Art and music have long danced in harmony, and KAD’s Art Days Concerts, hosted at venues such as Kongobu-ji, offer a melodious experience for attendees. The Tokyo Philharmonic Orchestra string quintet will perform classical compositions that transcend time, while Wakayama-based ensemble Key Trad will enchant audiences with traditional Japanese music.
As the sun sets on these remarkable exhibits, KAD extends an invitation to explore these hallowed structures under a celestial canopy. The Special Night Openings, which transpire at Kongobu-ji from 16–20 and 23–27 October, followed by Reihokan Museum from 30 October–3 November, promise a transcendent viewing experience. During these serene evenings, captivating events unfold, including special screenings and artist-led talks. The Koyasan Tourism Information Center has also contributed to the wealth of knowledge by showcasing informative exhibition panels.
The KAD website notes:
By creating a crossing where Koyasan’s Buddhist art meets contemporary productions, Koyasan Art Days invites participants to savor the artistic creations of this holy mountain from a brand new perspective. During this period, visitors can enjoy contemporary art exhibitions and concerts at the main temple Kongobuji and other selected sites within Koyasan, night visits of Kongobuji and Reihokan Museum, garden light-ups, and art exhibitions at affiliated temples. We welcome visitors from all over the world to discover the infinite enchantments of Koyasan by joining us at this unique crossroad of the past and now.(Koyasan Art Days)
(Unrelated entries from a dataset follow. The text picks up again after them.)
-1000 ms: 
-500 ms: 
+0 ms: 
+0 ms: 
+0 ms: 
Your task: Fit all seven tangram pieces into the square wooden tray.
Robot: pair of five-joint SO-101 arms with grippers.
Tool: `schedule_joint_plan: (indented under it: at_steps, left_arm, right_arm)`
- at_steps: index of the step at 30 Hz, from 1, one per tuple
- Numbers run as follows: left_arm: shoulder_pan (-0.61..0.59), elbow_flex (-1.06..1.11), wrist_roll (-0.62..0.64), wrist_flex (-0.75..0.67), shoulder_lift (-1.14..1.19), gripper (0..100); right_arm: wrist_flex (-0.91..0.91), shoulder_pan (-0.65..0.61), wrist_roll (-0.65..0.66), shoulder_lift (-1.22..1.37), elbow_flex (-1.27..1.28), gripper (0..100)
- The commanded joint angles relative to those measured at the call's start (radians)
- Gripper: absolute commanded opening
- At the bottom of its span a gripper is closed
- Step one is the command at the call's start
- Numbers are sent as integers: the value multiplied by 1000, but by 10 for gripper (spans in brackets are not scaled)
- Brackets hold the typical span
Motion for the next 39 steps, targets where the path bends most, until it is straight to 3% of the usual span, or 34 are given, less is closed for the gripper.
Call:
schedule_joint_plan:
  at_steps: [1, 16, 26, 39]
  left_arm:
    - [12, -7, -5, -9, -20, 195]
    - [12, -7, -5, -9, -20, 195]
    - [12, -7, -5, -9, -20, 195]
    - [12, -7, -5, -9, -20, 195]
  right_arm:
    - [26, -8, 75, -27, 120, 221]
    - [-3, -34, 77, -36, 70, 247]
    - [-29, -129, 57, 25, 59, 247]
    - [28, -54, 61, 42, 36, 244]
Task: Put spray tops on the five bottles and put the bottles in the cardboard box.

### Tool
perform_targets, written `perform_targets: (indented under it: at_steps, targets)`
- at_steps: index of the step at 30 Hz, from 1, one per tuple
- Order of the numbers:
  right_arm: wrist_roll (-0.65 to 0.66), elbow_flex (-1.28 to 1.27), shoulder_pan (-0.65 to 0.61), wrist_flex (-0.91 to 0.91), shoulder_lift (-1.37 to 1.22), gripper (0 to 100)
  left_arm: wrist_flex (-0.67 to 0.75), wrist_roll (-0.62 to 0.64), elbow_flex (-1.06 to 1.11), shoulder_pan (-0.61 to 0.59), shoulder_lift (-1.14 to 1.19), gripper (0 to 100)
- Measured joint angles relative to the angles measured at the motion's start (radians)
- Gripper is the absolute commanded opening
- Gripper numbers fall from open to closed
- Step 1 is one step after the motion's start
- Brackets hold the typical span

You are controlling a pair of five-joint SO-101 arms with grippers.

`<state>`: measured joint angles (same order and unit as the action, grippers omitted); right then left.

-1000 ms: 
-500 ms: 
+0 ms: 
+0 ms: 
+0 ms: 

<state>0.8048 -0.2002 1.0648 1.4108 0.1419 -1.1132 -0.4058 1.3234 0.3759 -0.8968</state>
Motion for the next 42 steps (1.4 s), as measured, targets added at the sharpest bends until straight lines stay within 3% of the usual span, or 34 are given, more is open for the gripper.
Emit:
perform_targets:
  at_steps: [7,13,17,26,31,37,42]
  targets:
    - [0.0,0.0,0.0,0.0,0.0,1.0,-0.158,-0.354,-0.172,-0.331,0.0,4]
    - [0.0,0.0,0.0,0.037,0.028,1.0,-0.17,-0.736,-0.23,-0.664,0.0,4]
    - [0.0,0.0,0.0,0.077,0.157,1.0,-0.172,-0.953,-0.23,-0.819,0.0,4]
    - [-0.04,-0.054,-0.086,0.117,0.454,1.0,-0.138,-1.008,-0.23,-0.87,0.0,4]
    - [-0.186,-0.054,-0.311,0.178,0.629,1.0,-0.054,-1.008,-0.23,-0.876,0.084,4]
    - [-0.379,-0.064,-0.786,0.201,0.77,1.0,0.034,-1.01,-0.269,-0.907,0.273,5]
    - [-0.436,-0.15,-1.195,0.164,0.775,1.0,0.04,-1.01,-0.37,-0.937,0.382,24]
Kukai, also known as Kobo Daishi, lived during Japan’s Heian period (794–1185) and is celebrated for his multifaceted contributions. He was a prolific writer, calligrapher, and artist, his creations reflecting deep insights gained through his practice of esoteric Buddhism. Kukai founded the Shingon school, emphasizing the importance of direct experience and the unity of the physical and spiritual worlds. His teachings continue to inspire Buddhists, particularly those drawn to Shingon’s intricate rituals and meditative practices.
Buddhism has seen precipitous decline in Japan in recent decades. According to a 2015 report by The Guardian, more than one in three temples are expected to close by 2040. In large part, these are small rural temples that will simply have no more practitioners living near them as young people leave for the cities and never return.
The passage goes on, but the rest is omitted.